_Problem to work on_.
Beneath this instruction is a listing; print exactly the lines in it starting at the line that contains "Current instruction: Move" and going through the line that contains "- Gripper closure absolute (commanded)".

_Raw data_.
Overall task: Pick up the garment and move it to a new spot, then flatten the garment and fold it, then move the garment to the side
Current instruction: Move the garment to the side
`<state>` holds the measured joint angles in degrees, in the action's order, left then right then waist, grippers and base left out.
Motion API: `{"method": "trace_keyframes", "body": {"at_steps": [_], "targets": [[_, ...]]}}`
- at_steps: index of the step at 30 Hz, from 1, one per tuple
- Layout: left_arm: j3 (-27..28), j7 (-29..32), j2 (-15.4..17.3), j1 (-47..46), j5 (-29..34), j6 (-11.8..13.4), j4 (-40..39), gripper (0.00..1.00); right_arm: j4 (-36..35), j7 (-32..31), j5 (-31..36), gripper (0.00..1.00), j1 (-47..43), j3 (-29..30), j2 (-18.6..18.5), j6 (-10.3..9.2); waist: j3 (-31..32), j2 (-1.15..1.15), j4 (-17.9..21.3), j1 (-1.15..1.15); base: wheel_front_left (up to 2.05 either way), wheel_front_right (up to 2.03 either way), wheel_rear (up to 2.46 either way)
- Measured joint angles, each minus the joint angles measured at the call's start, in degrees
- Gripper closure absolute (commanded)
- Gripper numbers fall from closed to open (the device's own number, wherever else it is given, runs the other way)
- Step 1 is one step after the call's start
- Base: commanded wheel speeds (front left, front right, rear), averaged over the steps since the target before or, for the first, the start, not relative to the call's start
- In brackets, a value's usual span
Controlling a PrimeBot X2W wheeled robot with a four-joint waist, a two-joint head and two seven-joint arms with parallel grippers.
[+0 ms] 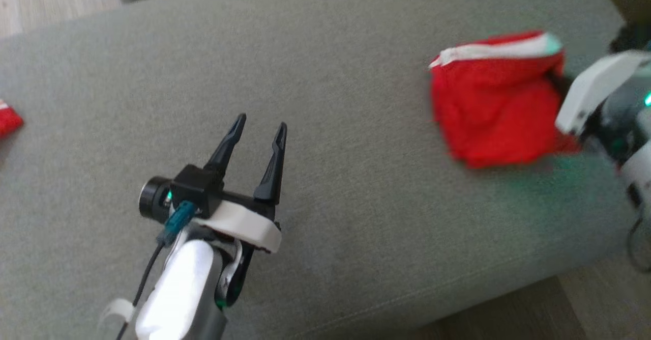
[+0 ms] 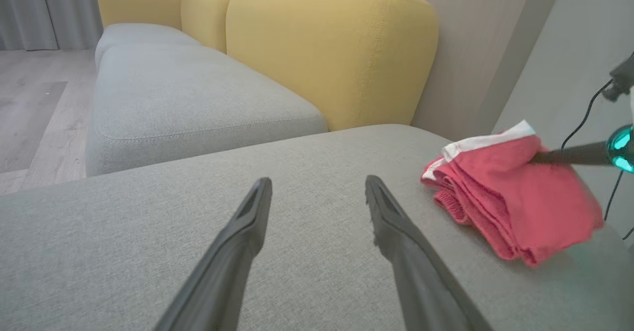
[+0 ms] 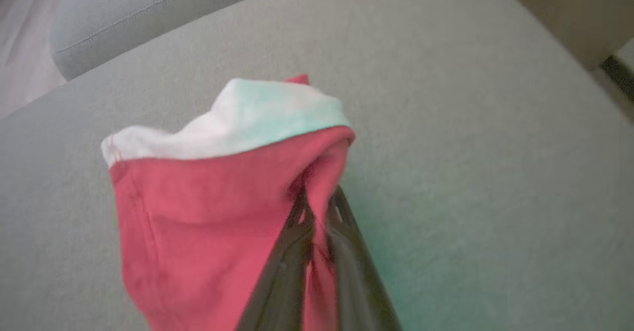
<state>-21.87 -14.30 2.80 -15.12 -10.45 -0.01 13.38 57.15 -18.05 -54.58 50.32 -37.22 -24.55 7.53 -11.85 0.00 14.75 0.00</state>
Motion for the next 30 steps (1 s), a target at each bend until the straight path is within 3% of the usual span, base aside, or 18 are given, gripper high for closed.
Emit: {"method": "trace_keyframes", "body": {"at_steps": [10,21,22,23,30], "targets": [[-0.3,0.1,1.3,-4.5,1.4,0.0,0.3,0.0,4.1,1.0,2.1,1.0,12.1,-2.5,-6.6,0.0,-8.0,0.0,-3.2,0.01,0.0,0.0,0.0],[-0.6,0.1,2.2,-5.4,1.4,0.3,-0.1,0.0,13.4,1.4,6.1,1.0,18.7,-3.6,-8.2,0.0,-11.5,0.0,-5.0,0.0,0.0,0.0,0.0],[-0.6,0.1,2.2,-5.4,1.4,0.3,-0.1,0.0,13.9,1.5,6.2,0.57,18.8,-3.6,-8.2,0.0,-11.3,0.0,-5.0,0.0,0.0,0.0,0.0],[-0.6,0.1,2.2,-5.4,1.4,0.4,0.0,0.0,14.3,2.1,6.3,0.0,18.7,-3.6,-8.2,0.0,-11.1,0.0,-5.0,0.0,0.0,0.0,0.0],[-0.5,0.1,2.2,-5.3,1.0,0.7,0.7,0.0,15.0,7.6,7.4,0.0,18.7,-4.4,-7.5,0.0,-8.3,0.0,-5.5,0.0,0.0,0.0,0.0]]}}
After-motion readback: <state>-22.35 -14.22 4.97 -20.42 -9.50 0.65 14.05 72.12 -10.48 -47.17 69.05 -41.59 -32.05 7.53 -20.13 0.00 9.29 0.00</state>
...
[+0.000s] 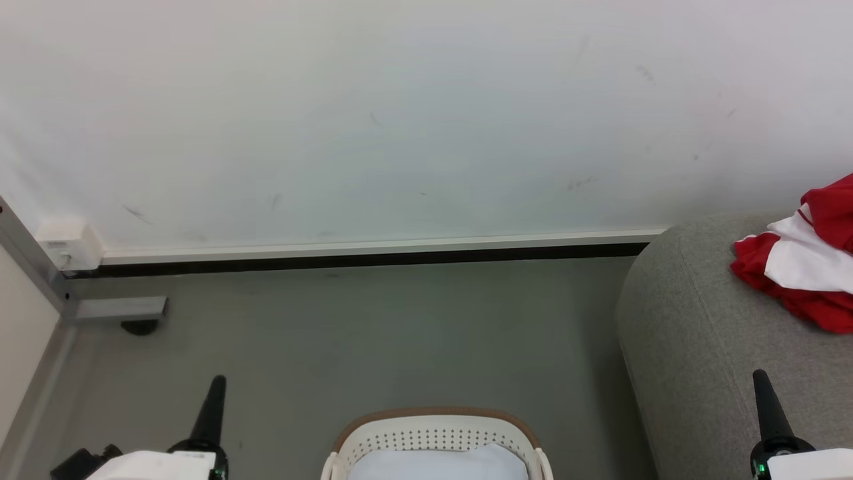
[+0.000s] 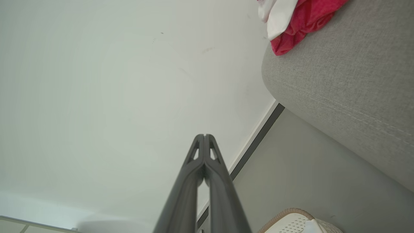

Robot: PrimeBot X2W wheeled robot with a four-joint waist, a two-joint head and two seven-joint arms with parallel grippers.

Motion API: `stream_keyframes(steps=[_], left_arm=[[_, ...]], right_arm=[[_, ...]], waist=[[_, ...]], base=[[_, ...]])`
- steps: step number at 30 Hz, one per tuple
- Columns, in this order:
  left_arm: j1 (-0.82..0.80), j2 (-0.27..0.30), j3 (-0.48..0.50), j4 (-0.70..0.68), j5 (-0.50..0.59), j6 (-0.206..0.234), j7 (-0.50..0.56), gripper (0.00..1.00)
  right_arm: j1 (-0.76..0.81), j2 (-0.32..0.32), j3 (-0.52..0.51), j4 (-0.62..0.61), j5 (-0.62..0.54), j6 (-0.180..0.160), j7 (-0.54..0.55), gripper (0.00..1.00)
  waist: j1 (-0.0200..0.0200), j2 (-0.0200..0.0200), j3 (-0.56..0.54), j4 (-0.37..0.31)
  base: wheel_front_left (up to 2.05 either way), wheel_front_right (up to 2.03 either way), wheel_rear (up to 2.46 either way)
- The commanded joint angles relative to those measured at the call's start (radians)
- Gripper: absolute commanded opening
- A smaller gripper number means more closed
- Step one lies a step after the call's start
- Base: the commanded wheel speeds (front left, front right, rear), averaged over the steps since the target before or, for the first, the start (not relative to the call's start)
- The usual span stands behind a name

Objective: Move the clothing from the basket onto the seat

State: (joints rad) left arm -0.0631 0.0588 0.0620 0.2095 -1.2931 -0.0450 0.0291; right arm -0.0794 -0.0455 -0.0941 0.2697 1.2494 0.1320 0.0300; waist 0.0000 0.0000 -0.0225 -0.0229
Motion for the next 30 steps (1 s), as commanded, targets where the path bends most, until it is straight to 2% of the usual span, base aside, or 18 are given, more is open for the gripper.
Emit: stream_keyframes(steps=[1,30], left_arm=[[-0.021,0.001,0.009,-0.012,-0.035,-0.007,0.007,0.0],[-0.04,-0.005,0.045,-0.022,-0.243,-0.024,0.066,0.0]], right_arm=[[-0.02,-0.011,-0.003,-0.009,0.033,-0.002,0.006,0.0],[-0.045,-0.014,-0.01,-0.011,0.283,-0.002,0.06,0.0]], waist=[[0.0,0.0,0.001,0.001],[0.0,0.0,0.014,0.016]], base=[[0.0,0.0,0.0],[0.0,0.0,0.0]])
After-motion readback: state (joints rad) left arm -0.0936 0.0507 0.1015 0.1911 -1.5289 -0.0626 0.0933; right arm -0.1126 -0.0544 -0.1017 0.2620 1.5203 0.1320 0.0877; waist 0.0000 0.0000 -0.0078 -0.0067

_Answer to the problem_.
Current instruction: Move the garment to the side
`<state>` holds the measured joint angles in degrees, in the action's order, left then right then waist, grippers and base left out.
Motion API: `{"method": "trace_keyframes", "body": {"at_steps": [_], "targets": [[_, ...]]}}`
- at_steps: index of the step at 30 Hz, from 1, one per tuple
- Layout: left_arm: j3 (-27..28), j7 (-29..32), j2 (-15.4..17.3), j1 (-47..46), j5 (-29..34), j6 (-11.8..13.4), j4 (-40..39), gripper (0.00..1.00); right_arm: j4 (-36..35), j7 (-32..31), j5 (-31..36), gripper (0.00..1.00), j1 (-47..43), j3 (-29..30), j2 (-18.6..18.5), j6 (-10.3..9.2); waist: j3 (-31..32), j2 (-1.15..1.15), j4 (-17.9..21.3), j1 (-1.15..1.15); base: wheel_front_left (up to 2.05 either way), wheel_front_right (up to 2.03 either way), wheel_rear (up to 2.46 either way)
- Measured joint angles, each minus the joint angles measured at the call's start, in degrees
- Gripper closure absolute (commanded)

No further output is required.